The CIA found the right personalities to send to SXSW. The representatives I met were all friendly folks who didn’t seem at all out of place. Walter Trosin, an affable young bearded dude who works as a spokesperson for the agency’s Office of Public Affairs, was greeting visitors with the eager approachability of a startup founder. Sheetal Patel, the assistant director of the CIA’s Transnational and Technology Mission Center, lamented to me that she couldn’t get in to see eighties synth-rock legend New Order play at the Moody Theatre the night before. 

Patel said the CIA’s visibility at SXSW gives her and her colleagues a chance to come across as a bit more relatable. “We’re all human,” Patel said, “We all have errands to run, dry cleaning to drop off, kids to drop off at school.” As part of a recent push to be more public-facing, she noted, the agency sent higher-profile leaders to Austin this year—something that has, in the past, been unusual in any setting. “It’s the first time in decades where I think we’ve [appeared] collectively,” she said. At the Spies Supercharged panel, “you had me, you had the deputy director, you had the chief of digital innovation, and you had the CTO [chief technology officer], on a panel with more than five hundred people in the audience, talking about their years working at the agency. I’ve never seen that before.” 

The staffers sent to Austin are looking for folks with a tech background, Patel said, but not necessarily just software developers and engineers. She rattled off a list of occupations the agency is targeting: accountants, hydrologists, linguists, political scientists, and others “in areas you would not even think of.” 

And what recruitment methods are being used? In addition to engaging with those who sought them out after the spy panel and chatting up those who stop by the booth, Patel said the CIA officers and staffers are attending other panels and circulating the convention center to look for folks who are promoting projects that pique their interest. “We’ve already taken a lap around the convention center,” she said. “And we’ll do it a second time.” 

At every SXSW, bands, brands, and businesses boldly declare that they’re “taking over Austin” for the week. The CIA, of course, is one of the few organizations to come to town with actual experience in taking over cities.

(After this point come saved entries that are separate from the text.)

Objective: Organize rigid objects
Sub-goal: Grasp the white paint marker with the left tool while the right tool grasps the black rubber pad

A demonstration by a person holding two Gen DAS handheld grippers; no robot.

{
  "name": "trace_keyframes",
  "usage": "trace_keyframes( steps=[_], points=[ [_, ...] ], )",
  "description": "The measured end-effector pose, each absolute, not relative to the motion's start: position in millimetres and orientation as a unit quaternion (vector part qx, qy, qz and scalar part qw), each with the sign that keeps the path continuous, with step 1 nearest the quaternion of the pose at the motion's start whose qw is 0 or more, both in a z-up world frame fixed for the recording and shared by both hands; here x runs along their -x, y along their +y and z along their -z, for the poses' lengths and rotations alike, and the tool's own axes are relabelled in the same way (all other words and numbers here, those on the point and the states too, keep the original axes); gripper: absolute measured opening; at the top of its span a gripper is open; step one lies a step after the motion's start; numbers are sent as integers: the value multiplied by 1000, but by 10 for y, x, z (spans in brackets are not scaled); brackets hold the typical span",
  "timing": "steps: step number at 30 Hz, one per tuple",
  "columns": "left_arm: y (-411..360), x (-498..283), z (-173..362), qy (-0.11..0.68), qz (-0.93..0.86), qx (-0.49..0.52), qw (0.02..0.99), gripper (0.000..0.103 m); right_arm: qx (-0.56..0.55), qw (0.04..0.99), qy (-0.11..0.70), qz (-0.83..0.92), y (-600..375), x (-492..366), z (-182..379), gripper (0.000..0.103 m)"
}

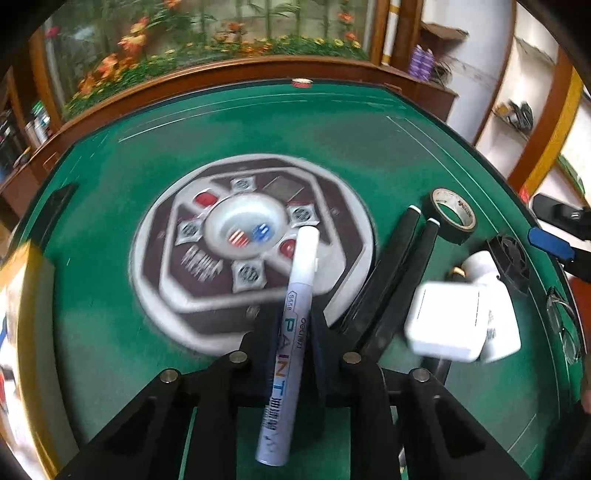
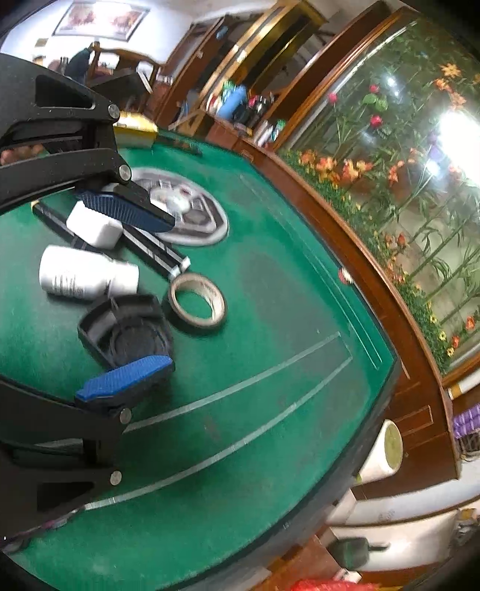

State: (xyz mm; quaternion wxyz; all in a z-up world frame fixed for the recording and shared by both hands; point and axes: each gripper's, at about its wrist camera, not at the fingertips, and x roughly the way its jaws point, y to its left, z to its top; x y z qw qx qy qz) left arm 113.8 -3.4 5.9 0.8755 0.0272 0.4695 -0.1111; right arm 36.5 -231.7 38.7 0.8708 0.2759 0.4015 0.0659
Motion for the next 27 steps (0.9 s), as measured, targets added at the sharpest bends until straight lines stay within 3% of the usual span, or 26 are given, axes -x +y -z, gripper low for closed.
trace_keyframes(
  steps=[12,16,22,24,27],
  points=[
    [198,-656,-21,444,86,6,892,14,-136,883,450,-12,-2009,-454,-252,69],
    [195,-674,-15,437,88,3,895,15,-69,887,457,1,-1861,-464,-175,74],
    [207,-682,-2,432,90,9,897,15,-82,878,471,3,-1950,-503,-105,78],
    [193,-679,-1,429,89,4,899,15,-90,876,473,-10,-1941,-504,-83,69],
    [188,-665,3,423,89,2,902,14,-92,876,474,-16,-1922,-482,-88,66]
  ],
)
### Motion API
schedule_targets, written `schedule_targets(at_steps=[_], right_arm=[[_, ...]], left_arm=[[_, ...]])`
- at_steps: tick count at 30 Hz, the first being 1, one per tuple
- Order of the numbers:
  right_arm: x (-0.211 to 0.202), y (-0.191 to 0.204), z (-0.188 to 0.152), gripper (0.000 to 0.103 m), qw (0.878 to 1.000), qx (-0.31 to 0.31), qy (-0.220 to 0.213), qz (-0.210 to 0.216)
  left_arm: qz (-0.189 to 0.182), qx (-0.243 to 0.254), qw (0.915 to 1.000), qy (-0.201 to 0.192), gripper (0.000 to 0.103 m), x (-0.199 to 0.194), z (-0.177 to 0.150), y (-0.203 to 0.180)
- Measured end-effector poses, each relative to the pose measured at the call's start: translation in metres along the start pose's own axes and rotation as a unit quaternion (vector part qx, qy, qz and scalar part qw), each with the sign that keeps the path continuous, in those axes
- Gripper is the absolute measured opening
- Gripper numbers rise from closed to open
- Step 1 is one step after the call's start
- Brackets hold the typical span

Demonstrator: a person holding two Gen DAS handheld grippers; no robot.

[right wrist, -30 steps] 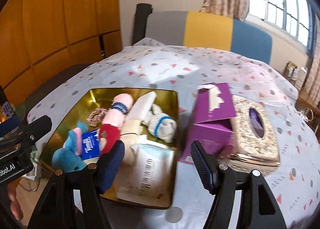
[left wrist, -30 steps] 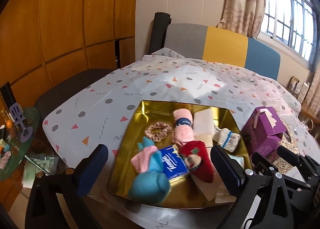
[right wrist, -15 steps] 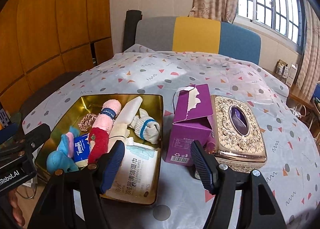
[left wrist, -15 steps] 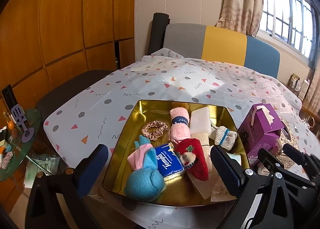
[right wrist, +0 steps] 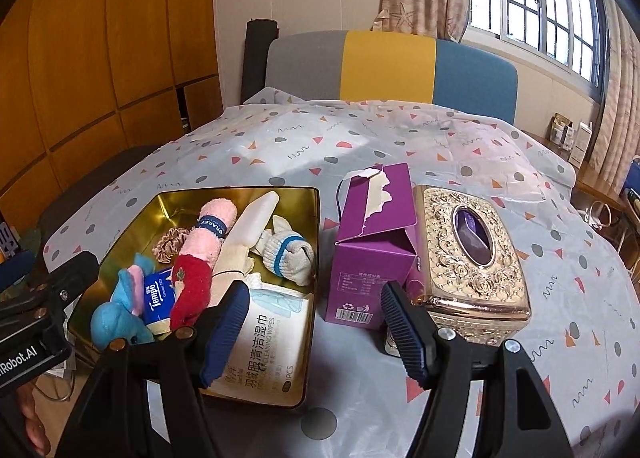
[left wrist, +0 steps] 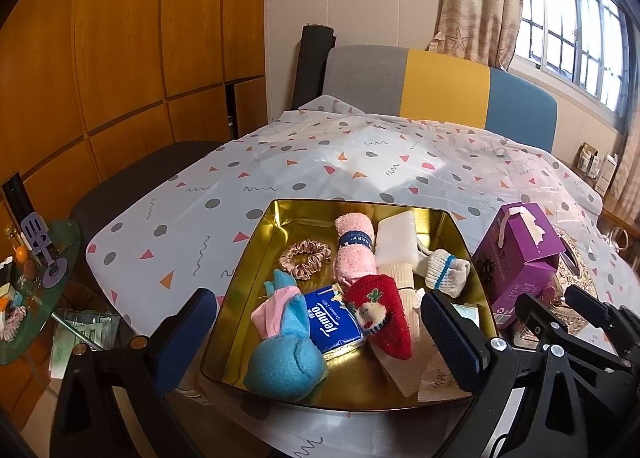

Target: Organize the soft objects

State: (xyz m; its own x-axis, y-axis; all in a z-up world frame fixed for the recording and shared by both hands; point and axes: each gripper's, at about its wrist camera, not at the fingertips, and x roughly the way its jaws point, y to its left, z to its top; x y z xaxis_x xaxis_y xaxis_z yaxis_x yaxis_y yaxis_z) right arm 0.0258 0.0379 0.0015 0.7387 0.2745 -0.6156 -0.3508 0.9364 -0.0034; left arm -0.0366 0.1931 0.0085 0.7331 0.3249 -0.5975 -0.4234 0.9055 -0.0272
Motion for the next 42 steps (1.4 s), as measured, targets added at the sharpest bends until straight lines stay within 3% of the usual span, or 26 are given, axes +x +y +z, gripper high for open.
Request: schedule_targets(at_steps=[42], right_arm=[[0.0031,-0.0063,-0.0044,0.07,1.0,0.008,0.007,-0.004]], left_arm=[[0.001,0.019,0.9998,0.008,0.103,0.0031,-0.0026,-0.0071]])
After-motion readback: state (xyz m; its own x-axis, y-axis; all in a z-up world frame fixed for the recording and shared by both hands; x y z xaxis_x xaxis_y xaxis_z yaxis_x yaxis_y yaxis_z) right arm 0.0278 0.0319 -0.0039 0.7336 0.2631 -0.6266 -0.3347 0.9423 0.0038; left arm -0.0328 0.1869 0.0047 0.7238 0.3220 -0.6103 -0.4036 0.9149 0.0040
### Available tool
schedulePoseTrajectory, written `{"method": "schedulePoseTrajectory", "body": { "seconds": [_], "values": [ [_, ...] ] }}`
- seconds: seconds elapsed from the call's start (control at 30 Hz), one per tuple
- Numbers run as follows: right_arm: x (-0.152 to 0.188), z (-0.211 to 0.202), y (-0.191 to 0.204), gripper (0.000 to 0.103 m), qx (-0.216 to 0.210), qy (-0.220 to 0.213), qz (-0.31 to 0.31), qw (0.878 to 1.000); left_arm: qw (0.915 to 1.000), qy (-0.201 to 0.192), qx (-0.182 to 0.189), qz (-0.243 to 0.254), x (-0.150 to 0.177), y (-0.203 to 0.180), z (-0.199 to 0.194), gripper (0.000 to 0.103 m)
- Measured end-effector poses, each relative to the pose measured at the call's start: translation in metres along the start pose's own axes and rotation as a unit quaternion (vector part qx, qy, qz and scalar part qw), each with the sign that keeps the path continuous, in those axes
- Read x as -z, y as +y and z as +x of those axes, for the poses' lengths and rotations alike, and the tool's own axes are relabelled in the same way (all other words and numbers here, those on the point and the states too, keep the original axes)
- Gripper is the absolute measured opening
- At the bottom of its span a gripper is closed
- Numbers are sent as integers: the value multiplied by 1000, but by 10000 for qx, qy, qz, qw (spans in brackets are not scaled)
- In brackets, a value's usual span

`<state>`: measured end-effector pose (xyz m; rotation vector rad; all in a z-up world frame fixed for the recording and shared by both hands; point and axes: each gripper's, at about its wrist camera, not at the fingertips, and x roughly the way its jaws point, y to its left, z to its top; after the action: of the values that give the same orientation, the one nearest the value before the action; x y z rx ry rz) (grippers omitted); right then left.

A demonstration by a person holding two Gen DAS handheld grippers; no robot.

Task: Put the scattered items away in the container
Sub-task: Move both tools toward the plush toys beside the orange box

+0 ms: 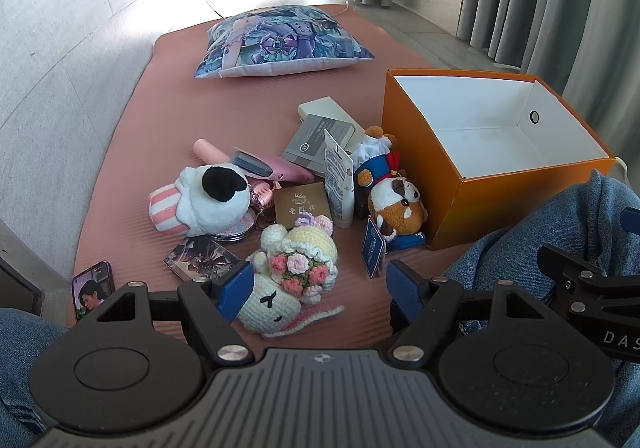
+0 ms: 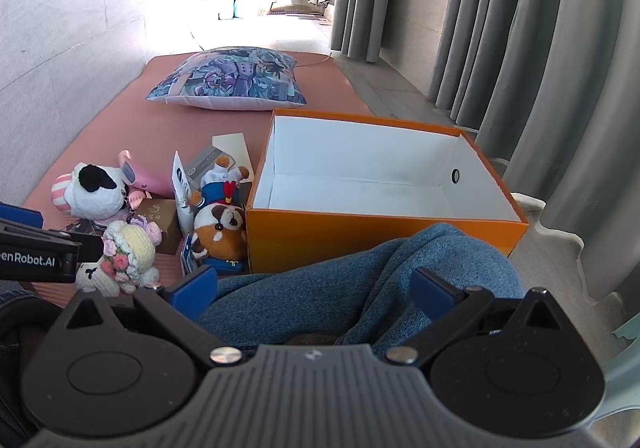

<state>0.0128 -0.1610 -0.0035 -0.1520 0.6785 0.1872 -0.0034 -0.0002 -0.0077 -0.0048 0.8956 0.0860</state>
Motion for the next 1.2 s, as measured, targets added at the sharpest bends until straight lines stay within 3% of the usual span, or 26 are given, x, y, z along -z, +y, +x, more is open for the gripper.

But despite the agency’s heightened visibility, it made no such claims about the festival—and if you were a SXSW attendee who skipped out on the convention center to, say, party with Doritos or catch a glimpse of Keanu Reeves, it was easy enough to ignore the CIA’s presence. (You have probably overheard a joke or two about spies doing DJ sets on Sixth Street, though.) But then, operating under the radar is still well within the agency’s comfort zone.